┌────────

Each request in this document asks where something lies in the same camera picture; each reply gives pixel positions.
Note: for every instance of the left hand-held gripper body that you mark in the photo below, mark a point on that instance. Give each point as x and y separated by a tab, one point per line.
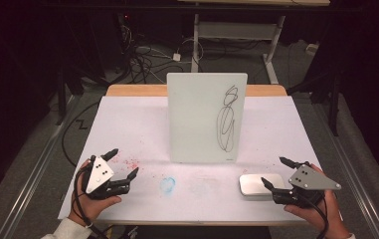
99	174

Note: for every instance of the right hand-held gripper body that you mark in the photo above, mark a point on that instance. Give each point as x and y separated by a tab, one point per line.
309	181

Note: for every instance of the white board eraser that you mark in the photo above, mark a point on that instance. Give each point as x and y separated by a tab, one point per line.
256	186

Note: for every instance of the white whiteboard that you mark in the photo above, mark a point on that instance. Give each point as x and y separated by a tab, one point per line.
197	119

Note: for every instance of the person's left hand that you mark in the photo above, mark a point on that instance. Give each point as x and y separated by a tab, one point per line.
92	207

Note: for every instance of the person's right hand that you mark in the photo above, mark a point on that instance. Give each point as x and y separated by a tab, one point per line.
309	217

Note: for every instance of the white paper table cover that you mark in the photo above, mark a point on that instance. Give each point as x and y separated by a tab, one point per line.
137	126

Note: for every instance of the black metal stand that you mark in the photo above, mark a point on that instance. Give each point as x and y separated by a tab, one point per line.
333	106
61	99

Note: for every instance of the small white box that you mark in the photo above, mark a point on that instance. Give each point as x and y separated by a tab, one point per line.
311	48

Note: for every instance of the small white power adapter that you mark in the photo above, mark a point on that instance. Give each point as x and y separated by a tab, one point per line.
176	57

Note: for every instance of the aluminium floor rail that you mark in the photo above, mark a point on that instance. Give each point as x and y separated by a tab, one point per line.
34	172
352	172

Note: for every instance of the white metal desk frame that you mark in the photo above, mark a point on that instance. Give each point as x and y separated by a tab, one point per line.
236	31

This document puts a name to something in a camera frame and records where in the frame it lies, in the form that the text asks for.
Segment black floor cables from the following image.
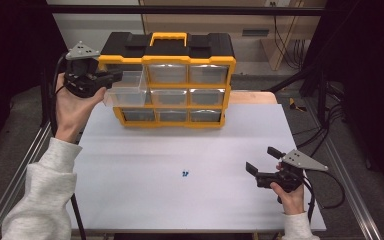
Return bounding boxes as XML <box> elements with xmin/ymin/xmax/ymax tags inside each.
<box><xmin>294</xmin><ymin>99</ymin><xmax>346</xmax><ymax>158</ymax></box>

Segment set of clear small drawers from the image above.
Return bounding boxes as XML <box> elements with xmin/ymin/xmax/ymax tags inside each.
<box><xmin>121</xmin><ymin>63</ymin><xmax>230</xmax><ymax>123</ymax></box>

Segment black curtain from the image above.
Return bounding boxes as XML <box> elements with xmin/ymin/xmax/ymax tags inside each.
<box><xmin>0</xmin><ymin>0</ymin><xmax>68</xmax><ymax>161</ymax></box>
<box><xmin>313</xmin><ymin>0</ymin><xmax>384</xmax><ymax>201</ymax></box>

└────────

▸ Problem requirements
Down to the last line, return the entries above exactly, with no pictures.

▸ Answer for the task
Each request in this document asks where something lies in the same camera picture; each reply gives pixel positions.
Note: for every instance of the left hand-held gripper body that you mark in the photo below, mark a point on that instance. Give each point as x and y separated by a tab, one point per line.
99	174

Note: for every instance of the right hand-held gripper body that you mark in the photo above, mark a point on that instance. Give each point as x and y separated by a tab, one point per line.
309	181

Note: for every instance of the white board eraser that you mark in the photo above, mark a point on that instance. Give each point as x and y separated by a tab, one point per line.
256	186

Note: for every instance of the white whiteboard that you mark in the photo above, mark a point on that instance. Give each point as x and y separated by a tab, one point per line.
197	119

Note: for every instance of the person's left hand that you mark in the photo above, mark a point on that instance. Give each point as x and y separated by a tab, one point per line.
92	207

Note: for every instance of the person's right hand that you mark in the photo above, mark a point on that instance. Give each point as x and y separated by a tab, one point per line.
309	217

Note: for every instance of the white paper table cover that you mark in the photo above, mark a point on that instance. Give each point as x and y separated by a tab, one point per line.
137	126

Note: for every instance of the black metal stand that you mark in the photo above, mark a point on that instance. Give each point as x and y separated by a tab, one point per line.
333	106
61	99

Note: for every instance of the small white box that you mark in the photo above, mark a point on that instance. Give each point as x and y separated by a tab, one point per line.
311	48

Note: for every instance of the small white power adapter that you mark in the photo above, mark a point on that instance. Give each point as x and y separated by a tab, one point per line.
176	57

Note: for every instance of the aluminium floor rail that you mark in the photo above, mark a point on that instance. Give each point as x and y separated by a tab, one point per line.
34	172
352	172

Note: for every instance of the white metal desk frame that you mark in the photo above, mark a point on that instance. Give each point as x and y separated by a tab, one point per line.
236	31

This document puts a name to something in a camera frame and records where in the frame it lies, in the form that the text asks for.
Segment black floor cables from the following image.
Return bounding boxes as XML <box> elements with xmin/ymin/xmax/ymax tags inside each.
<box><xmin>294</xmin><ymin>99</ymin><xmax>346</xmax><ymax>158</ymax></box>

Segment set of clear small drawers from the image above.
Return bounding boxes as XML <box> elements with xmin/ymin/xmax/ymax tags inside each.
<box><xmin>121</xmin><ymin>63</ymin><xmax>230</xmax><ymax>123</ymax></box>

Segment black curtain from the image above.
Return bounding boxes as XML <box> elements with xmin/ymin/xmax/ymax tags inside each.
<box><xmin>0</xmin><ymin>0</ymin><xmax>68</xmax><ymax>161</ymax></box>
<box><xmin>313</xmin><ymin>0</ymin><xmax>384</xmax><ymax>201</ymax></box>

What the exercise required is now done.